Rahmat Saleh Soroti Proyek Irigasi Mangkrak, Petani Pessel Merugi

oleh -165 Dilihat
rahmat-saleh:-irigasi-mangkrak-rugikan-petani-di-pesisir-selatan
Rahmat Saleh: Irigasi Mangkrak Rugikan Petani di Pesisir Selatan

Pesisir Selatan – Keterlambatan proyek irigasi tersier di Kecamatan Pancung Soal, Kabupaten Pesisir Selatan, menjadi sorotan tajam dari anggota Komisi IV DPR RI. Dalam kunjungan lapangan pada Senin (15/12/2025), ditemukan bahwa sebagian besar proyek belum mencapai progres yang diharapkan, meskipun tahun anggaran hampir berakhir.

Rahmat Saleh mengungkapkan kekecewaannya atas kondisi tersebut, mengingat pentingnya irigasi tersier bagi pertanian. “Saluran irigasi tersier berfungsi mengalirkan air langsung ke lahan pertanian,” ujarnya, menekankan bahwa keterlambatan ini akan berdampak signifikan pada jadwal tanam dan hasil panen petani.

Menurutnya, masalah ini tidak boleh diabaikan karena menyangkut langsung kesejahteraan ekonomi para petani. “Irigasi ini tujuannya jelas, untuk pengairan sawah petani. Kalau pengerjaannya mangkrak seperti ini, maka petani yang paling dirugikan,” tegasnya.
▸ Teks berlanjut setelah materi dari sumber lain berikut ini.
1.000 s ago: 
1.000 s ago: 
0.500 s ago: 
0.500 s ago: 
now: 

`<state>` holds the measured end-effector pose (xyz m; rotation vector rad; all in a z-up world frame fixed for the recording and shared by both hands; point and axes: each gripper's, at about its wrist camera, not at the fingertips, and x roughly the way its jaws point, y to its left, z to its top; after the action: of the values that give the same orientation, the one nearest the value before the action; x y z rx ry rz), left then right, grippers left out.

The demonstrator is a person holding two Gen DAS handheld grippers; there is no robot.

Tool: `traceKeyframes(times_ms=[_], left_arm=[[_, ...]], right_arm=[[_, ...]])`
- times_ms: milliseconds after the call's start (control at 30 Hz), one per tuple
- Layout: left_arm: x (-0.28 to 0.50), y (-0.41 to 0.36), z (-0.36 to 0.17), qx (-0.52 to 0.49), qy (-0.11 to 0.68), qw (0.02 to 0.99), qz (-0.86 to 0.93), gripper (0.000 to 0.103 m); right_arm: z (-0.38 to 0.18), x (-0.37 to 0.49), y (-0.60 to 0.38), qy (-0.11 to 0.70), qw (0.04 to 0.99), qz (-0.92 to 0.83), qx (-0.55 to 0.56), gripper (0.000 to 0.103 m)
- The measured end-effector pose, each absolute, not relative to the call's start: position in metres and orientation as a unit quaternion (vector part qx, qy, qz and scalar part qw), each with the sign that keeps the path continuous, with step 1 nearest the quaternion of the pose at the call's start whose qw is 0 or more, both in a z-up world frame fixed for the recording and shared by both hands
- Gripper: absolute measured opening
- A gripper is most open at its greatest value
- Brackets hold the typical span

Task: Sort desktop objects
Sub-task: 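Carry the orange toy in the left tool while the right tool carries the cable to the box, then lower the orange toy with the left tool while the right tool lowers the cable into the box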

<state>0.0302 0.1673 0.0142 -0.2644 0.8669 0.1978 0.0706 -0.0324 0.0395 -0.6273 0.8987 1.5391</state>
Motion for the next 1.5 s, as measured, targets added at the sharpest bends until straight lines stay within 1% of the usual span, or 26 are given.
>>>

Proyek-proyek ini berada di bawah tanggung jawab Balai Wilayah Sungai (BWS) Sumatera Barat, yang seharusnya memastikan kelancaran pelaksanaan. Selain 10 titik yang ditinjau di Kecamatan Pancung, Rahmat Saleh menyebutkan bahwa total ada 20 titik irigasi tersier yang ia perjuangkan, tersebar di Kabupaten Pesisir Selatan dan Kabupaten Dharmasraya.

“Seluruh proyek tersebut dikerjakan langsung oleh BWS. Namun hingga pertengahan Desember, progres di lapangan dinilai belum memadai untuk bisa dimanfaatkan petani dalam waktu dekat,” ungkapnya.

Rahmat Saleh mengkritik lemahnya implementasi program yang tidak sesuai dengan kebutuhan di lapangan. Ia menekankan perlunya evaluasi serius terhadap perencanaan dan pengawasan proyek untuk mencegah terulangnya kejadian serupa.

“Ini sudah akhir tahun anggaran, tapi masih banyak yang belum dikerjakan. Kasihan petani, karena program ini sudah diperjuangkan, namun manfaatnya belum bisa dirasakan,” katanya.

Ia berjanji akan membawa masalah ini ke tingkat pusat dan meminta penjelasan dari pihak terkait. “Kita harapkan nanti ada langkah percepatan dan tanggung jawab yang jelas agar irigasi tersier benar-benar bisa mendukung produktivitas pertanian dan tidak berhenti sebagai proyek di atas kertas,” pungkasnya.